■ WHAT NEEDS TO BE DONE
Look through the records below and copy each line that includes the word "grateful".

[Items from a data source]
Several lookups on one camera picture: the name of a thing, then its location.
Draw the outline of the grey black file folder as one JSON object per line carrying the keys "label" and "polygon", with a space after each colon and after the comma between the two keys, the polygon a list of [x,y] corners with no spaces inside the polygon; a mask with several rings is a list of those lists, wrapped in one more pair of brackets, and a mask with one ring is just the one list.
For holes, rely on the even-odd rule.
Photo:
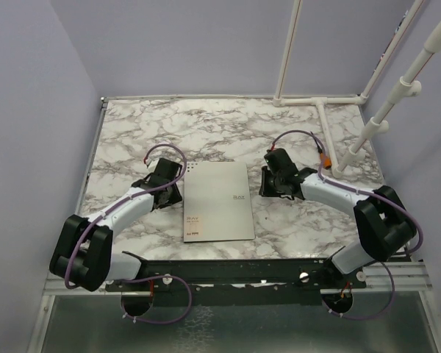
{"label": "grey black file folder", "polygon": [[255,238],[244,162],[189,162],[183,208],[185,243]]}

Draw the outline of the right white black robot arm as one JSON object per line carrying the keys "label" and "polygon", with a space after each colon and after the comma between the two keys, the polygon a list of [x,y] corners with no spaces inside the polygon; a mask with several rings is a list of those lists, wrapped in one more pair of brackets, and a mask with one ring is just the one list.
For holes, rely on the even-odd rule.
{"label": "right white black robot arm", "polygon": [[385,262],[417,234],[397,193],[384,185],[358,189],[326,178],[313,168],[299,170],[284,149],[264,156],[262,197],[318,202],[350,216],[358,238],[335,252],[324,265],[324,282],[338,288],[350,273],[372,262]]}

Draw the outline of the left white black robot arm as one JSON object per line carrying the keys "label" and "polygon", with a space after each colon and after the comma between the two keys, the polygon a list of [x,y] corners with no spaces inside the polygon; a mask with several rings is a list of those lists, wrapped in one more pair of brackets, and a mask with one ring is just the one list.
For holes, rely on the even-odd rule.
{"label": "left white black robot arm", "polygon": [[129,252],[114,252],[113,238],[142,216],[181,202],[176,181],[183,170],[183,165],[161,158],[151,173],[133,182],[112,204],[88,216],[68,217],[49,271],[67,281],[69,287],[88,291],[115,280],[122,280],[132,290],[143,288],[148,279],[143,259]]}

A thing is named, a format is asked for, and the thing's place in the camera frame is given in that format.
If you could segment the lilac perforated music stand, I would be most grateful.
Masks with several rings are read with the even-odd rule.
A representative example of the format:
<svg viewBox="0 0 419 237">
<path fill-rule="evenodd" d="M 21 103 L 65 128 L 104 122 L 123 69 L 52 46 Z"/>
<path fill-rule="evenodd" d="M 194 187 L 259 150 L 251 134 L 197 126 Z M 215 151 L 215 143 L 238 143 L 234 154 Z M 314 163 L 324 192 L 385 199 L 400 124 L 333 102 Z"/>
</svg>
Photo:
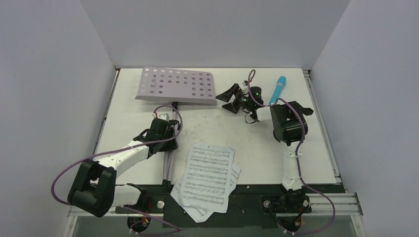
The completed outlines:
<svg viewBox="0 0 419 237">
<path fill-rule="evenodd" d="M 210 72 L 145 67 L 133 83 L 135 127 L 133 134 L 144 132 L 142 141 L 153 120 L 156 106 L 168 104 L 178 107 L 183 104 L 215 105 L 215 86 Z M 136 184 L 159 184 L 167 178 L 169 152 L 159 152 L 152 158 L 130 169 L 127 180 Z"/>
</svg>

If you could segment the black microphone desk stand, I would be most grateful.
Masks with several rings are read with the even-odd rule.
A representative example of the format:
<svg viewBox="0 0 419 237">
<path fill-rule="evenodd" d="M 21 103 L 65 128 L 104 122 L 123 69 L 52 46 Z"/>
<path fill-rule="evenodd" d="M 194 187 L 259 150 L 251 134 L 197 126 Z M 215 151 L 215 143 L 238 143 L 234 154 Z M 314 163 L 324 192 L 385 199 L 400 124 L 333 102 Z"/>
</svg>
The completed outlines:
<svg viewBox="0 0 419 237">
<path fill-rule="evenodd" d="M 279 117 L 285 118 L 295 118 L 294 111 L 298 113 L 299 116 L 311 116 L 314 111 L 312 108 L 305 108 L 297 101 L 288 102 L 288 104 L 293 108 L 293 110 L 286 104 L 277 104 L 270 107 L 271 113 Z"/>
</svg>

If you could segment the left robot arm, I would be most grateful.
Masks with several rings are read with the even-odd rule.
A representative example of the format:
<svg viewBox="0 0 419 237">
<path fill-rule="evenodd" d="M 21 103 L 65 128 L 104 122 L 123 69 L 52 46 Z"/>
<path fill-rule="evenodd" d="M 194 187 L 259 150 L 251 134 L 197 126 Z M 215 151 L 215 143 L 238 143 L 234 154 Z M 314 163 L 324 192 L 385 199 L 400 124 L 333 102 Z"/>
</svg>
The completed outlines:
<svg viewBox="0 0 419 237">
<path fill-rule="evenodd" d="M 157 117 L 125 147 L 108 152 L 99 160 L 82 161 L 70 188 L 67 201 L 96 217 L 104 216 L 112 207 L 128 205 L 134 212 L 147 207 L 147 190 L 139 185 L 117 184 L 117 178 L 134 165 L 157 153 L 178 148 L 176 137 L 181 121 Z"/>
</svg>

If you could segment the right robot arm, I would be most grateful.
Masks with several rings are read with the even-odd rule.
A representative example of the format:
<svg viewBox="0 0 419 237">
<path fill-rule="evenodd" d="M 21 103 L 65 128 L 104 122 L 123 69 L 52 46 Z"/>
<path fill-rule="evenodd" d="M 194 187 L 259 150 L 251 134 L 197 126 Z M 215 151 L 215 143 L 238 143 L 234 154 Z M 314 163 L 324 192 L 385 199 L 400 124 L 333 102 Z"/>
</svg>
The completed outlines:
<svg viewBox="0 0 419 237">
<path fill-rule="evenodd" d="M 298 152 L 292 151 L 290 146 L 294 142 L 301 141 L 301 138 L 308 132 L 304 115 L 312 115 L 313 110 L 303 108 L 296 101 L 288 104 L 278 104 L 278 97 L 282 92 L 283 84 L 278 82 L 271 96 L 268 106 L 261 106 L 261 88 L 252 86 L 244 91 L 235 83 L 227 91 L 217 95 L 215 98 L 222 102 L 222 108 L 237 114 L 243 111 L 250 116 L 248 124 L 271 121 L 273 124 L 273 136 L 283 146 L 283 178 L 282 186 L 286 191 L 296 191 L 303 188 L 301 172 L 298 170 Z"/>
</svg>

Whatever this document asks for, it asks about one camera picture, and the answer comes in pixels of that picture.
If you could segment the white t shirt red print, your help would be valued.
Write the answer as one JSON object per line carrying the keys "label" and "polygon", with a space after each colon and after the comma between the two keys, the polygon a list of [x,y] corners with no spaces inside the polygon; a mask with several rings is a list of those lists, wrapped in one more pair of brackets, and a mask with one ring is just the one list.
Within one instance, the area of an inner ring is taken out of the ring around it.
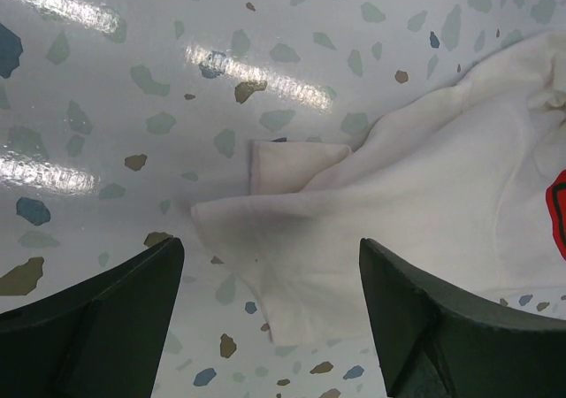
{"label": "white t shirt red print", "polygon": [[191,210],[279,346],[366,336],[359,244],[484,293],[565,283],[565,34],[484,59],[357,150],[256,142],[246,196]]}

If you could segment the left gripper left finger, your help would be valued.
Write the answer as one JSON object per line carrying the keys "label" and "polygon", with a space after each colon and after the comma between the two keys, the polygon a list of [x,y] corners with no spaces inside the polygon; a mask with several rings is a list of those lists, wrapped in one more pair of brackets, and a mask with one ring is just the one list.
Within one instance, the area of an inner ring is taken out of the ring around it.
{"label": "left gripper left finger", "polygon": [[184,264],[168,238],[1,316],[3,397],[149,397]]}

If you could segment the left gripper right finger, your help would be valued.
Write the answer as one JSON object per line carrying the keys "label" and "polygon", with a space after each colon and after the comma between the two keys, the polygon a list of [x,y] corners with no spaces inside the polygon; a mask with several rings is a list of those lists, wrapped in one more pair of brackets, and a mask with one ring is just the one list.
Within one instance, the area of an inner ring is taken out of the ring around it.
{"label": "left gripper right finger", "polygon": [[359,269],[389,397],[563,397],[565,323],[418,269],[371,239]]}

■ RESPONSE BELOW
If you could segment the lilac perforated music stand, I would be most grateful.
If you could segment the black microphone desk stand, I would be most grateful.
If you could segment the left robot arm, I would be most grateful.
If you could segment the right robot arm, I would be most grateful.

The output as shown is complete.